MARA CEO Peter Thiel announced the nonprofit MARA Foundation to back quantum-resistant wallets, support BIP-360 and reinforce Bitcoin’s fee-driven security budget.

On Monday, MARA CEO Peter Thiel announced the formation of the nonprofit MARA Foundation. The organization will fund research and development to support Bitcoin’s long-term health, including work on post-quantum (PQ) wallets and proposals such as BIP-360.

The foundation said it will prioritize free and open-source development of Bitcoin technologies and support projects that strengthen protocol resilience and broaden access to self-custody tools. MARA is a major bitcoin miner by hashpower and is among the largest corporate holders of bitcoin; the foundation was presented as part of the firm’s effort to prepare the network for long-term risks and expand education globally.

On its website, the foundation highlighted quantum computing as a research focus and wrote, “Quantum computing is not an immediate threat to Bitcoin.
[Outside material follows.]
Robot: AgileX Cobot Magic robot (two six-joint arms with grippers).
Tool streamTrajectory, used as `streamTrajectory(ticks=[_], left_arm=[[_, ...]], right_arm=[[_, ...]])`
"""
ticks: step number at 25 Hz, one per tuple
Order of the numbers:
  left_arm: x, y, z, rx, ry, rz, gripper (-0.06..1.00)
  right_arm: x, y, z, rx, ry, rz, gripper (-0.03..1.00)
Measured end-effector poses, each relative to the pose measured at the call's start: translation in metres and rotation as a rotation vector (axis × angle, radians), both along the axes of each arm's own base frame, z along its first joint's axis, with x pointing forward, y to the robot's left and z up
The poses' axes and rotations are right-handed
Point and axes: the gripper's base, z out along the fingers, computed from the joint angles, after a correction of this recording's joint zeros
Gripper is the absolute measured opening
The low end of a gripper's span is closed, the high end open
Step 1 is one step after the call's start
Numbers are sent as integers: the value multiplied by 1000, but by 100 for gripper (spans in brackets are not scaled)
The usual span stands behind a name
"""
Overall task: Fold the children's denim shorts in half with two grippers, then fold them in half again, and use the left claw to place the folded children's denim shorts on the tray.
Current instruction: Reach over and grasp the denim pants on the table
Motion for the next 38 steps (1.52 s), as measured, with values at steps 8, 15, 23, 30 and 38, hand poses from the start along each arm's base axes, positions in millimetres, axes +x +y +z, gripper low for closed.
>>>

But because the network evolves deliberately and upgrades take time, early preparation matters.”

The announcement explained the technical concern in simple terms: some quantum machines could eventually break the elliptic curve cryptography used to derive private keys from exposed public keys. The practical risk applies mainly to addresses that have already revealed their public keys, such as reused addresses or some early wallets. Estimates vary for how many bitcoins could be affected.

The foundation will also direct resources to Bitcoin’s longer-term funding for security, often called the security budget. That budget equals the economic incentives paid to miners: the current block subsidy combined with transaction fees. The announcement noted the current mining subsidy is 3.25 BTC per block and emphasized supporting a healthy fee market as the subsidy halves roughly every four years and declines toward zero.
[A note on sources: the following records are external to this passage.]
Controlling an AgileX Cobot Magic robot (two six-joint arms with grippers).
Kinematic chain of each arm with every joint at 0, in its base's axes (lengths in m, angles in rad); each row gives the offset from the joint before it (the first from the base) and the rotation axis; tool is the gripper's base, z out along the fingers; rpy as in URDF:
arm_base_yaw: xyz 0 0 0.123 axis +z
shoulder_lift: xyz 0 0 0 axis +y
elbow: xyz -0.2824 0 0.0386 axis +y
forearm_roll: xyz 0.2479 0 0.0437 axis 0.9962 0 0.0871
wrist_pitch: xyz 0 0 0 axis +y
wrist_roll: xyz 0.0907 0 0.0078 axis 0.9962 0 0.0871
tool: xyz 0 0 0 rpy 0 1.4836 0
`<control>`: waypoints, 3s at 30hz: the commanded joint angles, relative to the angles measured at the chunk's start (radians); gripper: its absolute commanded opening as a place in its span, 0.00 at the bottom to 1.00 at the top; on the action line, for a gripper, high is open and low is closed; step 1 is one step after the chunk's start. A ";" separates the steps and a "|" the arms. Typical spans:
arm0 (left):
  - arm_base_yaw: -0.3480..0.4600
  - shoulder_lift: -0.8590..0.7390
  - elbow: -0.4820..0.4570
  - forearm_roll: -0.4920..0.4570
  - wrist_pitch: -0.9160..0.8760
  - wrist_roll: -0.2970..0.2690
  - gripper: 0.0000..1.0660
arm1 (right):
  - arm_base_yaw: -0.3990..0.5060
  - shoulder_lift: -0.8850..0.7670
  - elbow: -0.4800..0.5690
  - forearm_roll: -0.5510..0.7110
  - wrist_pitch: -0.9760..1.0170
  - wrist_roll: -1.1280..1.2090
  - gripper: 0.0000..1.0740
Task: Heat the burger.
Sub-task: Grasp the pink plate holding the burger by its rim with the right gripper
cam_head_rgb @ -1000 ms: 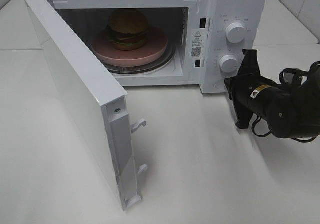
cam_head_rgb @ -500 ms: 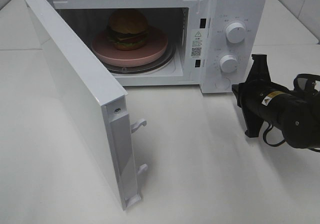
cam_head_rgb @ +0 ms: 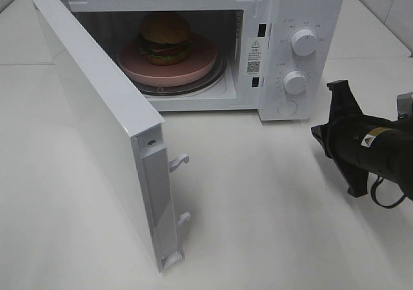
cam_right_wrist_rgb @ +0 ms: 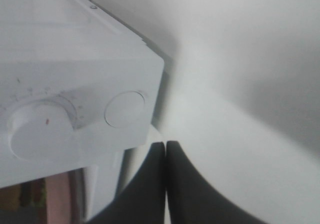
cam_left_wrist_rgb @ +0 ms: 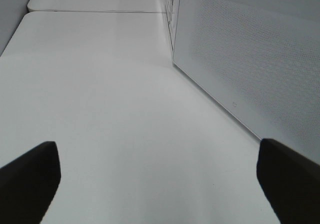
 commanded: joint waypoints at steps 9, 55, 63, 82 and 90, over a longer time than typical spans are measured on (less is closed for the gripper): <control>0.004 -0.015 0.004 -0.003 -0.013 -0.007 0.94 | -0.008 -0.216 0.004 0.108 0.467 -0.736 0.00; 0.004 -0.015 0.004 -0.003 -0.013 -0.007 0.94 | 0.067 -0.258 -0.400 -0.037 1.397 -2.547 0.92; 0.004 -0.015 0.004 -0.003 -0.013 -0.007 0.94 | 0.134 -0.100 -0.617 -0.063 1.490 -2.601 0.92; 0.004 -0.015 0.004 -0.002 -0.013 -0.007 0.94 | 0.272 0.283 -1.144 -0.095 1.644 -2.653 0.92; 0.004 -0.015 0.004 -0.002 -0.013 -0.007 0.94 | 0.272 0.375 -1.296 -0.097 1.682 -2.660 0.92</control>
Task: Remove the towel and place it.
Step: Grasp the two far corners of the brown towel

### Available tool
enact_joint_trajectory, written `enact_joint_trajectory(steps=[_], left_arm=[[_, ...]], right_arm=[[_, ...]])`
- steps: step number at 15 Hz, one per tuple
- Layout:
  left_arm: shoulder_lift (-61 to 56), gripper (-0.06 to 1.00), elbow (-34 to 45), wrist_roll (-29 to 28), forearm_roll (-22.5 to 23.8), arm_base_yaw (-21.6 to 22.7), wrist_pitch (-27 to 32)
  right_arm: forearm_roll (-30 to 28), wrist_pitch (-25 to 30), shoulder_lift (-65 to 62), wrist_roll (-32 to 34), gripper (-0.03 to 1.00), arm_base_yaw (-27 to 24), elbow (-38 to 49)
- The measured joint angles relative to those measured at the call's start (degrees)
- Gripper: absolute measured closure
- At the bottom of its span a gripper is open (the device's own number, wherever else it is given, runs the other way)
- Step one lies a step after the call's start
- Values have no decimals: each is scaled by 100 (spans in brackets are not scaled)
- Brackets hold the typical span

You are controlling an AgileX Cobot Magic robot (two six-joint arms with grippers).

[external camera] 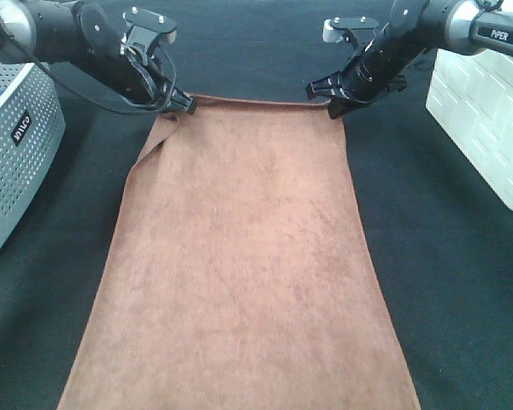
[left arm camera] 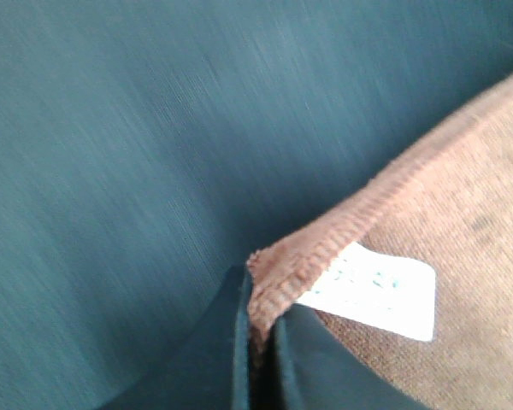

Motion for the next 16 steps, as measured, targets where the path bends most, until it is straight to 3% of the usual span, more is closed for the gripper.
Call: enact_joint_trajectory(steps=[9,16], left_arm=[[344,93,-11,11,17,-11,-1495],[487,93,-11,23,52,-11,-2447]], right_arm=[[-103,-1352,0,-23,97,34,-11],[-97,-1994,86,-23,97,34,-11]])
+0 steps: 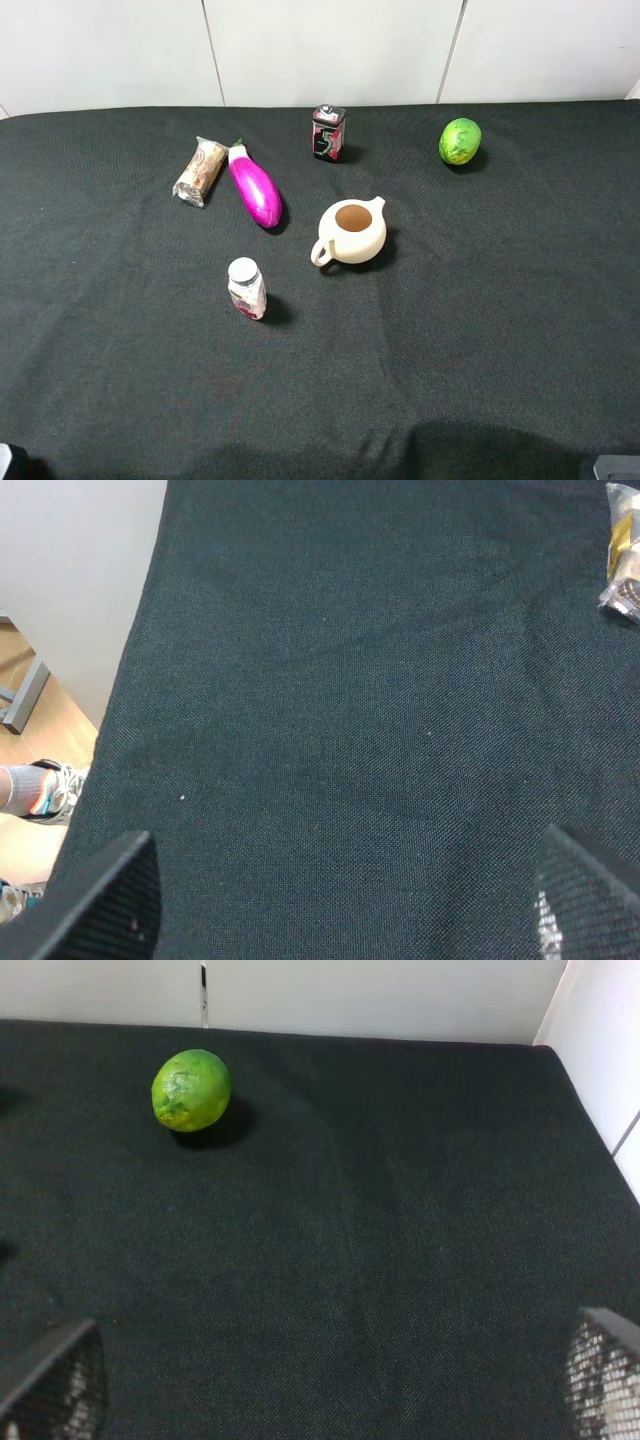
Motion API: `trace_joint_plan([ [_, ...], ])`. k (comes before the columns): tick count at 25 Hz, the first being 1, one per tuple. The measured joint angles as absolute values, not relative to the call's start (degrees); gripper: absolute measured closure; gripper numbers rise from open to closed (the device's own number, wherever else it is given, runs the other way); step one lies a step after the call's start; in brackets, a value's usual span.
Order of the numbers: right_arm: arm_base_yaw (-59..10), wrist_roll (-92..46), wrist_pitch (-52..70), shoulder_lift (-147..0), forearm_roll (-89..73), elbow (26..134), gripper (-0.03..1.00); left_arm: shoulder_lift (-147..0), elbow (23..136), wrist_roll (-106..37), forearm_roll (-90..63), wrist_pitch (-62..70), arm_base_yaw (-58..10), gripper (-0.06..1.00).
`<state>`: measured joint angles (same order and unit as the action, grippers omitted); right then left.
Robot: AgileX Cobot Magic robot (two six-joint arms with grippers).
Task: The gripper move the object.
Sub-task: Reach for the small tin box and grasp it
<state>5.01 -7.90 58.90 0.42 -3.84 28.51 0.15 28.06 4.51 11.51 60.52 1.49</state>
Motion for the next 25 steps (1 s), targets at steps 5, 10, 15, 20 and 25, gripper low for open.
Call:
trace_joint_plan([
  [5,5.01,-7.9,58.9,0.42,-3.84,28.51,0.27,0.15,28.06,4.51,11.51,60.52,1.49,0.15],
  [10,5.01,-7.9,58.9,0.42,-3.84,28.51,0.27,0.15,28.06,4.51,11.51,60.52,1.49,0.15],
  [15,5.01,-7.9,58.9,0.42,-3.84,28.51,0.27,0.15,28.06,4.51,11.51,60.52,1.49,0.15],
  [20,5.01,-7.9,58.9,0.42,-3.84,28.51,0.27,0.15,28.06,4.51,11.51,60.52,1.49,0.15],
  [25,5.01,-7.9,58.9,0.42,-3.84,28.51,0.27,0.15,28.06,4.51,11.51,60.52,1.49,0.15],
])
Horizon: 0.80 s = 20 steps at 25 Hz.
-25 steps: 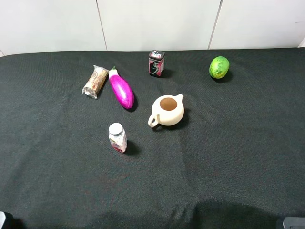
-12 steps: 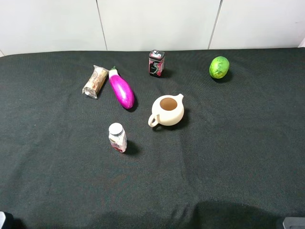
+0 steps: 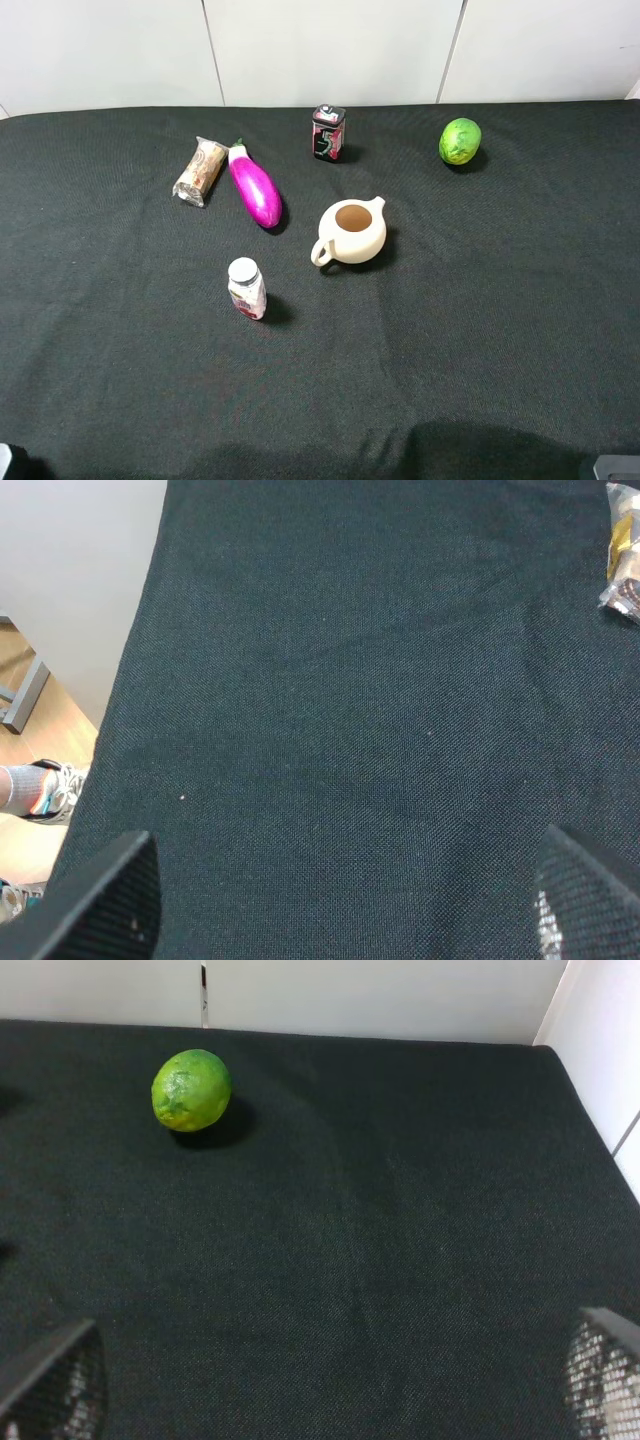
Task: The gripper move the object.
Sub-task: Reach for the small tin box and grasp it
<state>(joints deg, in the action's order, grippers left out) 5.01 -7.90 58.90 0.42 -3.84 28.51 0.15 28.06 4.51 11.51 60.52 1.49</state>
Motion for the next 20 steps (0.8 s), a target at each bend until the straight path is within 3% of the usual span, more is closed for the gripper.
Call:
trace_joint_plan([
  [20,5.01,-5.96,58.84,-4.48,-4.5,28.69,0.27,0.15,28.06,4.51,11.51,60.52,1.49,0.15],
])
The foundation described additional work on multilingual education programs, wider distribution of self-custodial tools and advocacy aimed at policymakers and activists. Organizers plan to fund open-source projects and outreach intended to increase informed use of Bitcoin in different regions.

MARA’s announcement comes as the Bitcoin community debates how to balance present development priorities with longer-term cryptographic and funding concerns. The foundation’s stated activities include technical research, developer support and policy outreach to address those specific areas.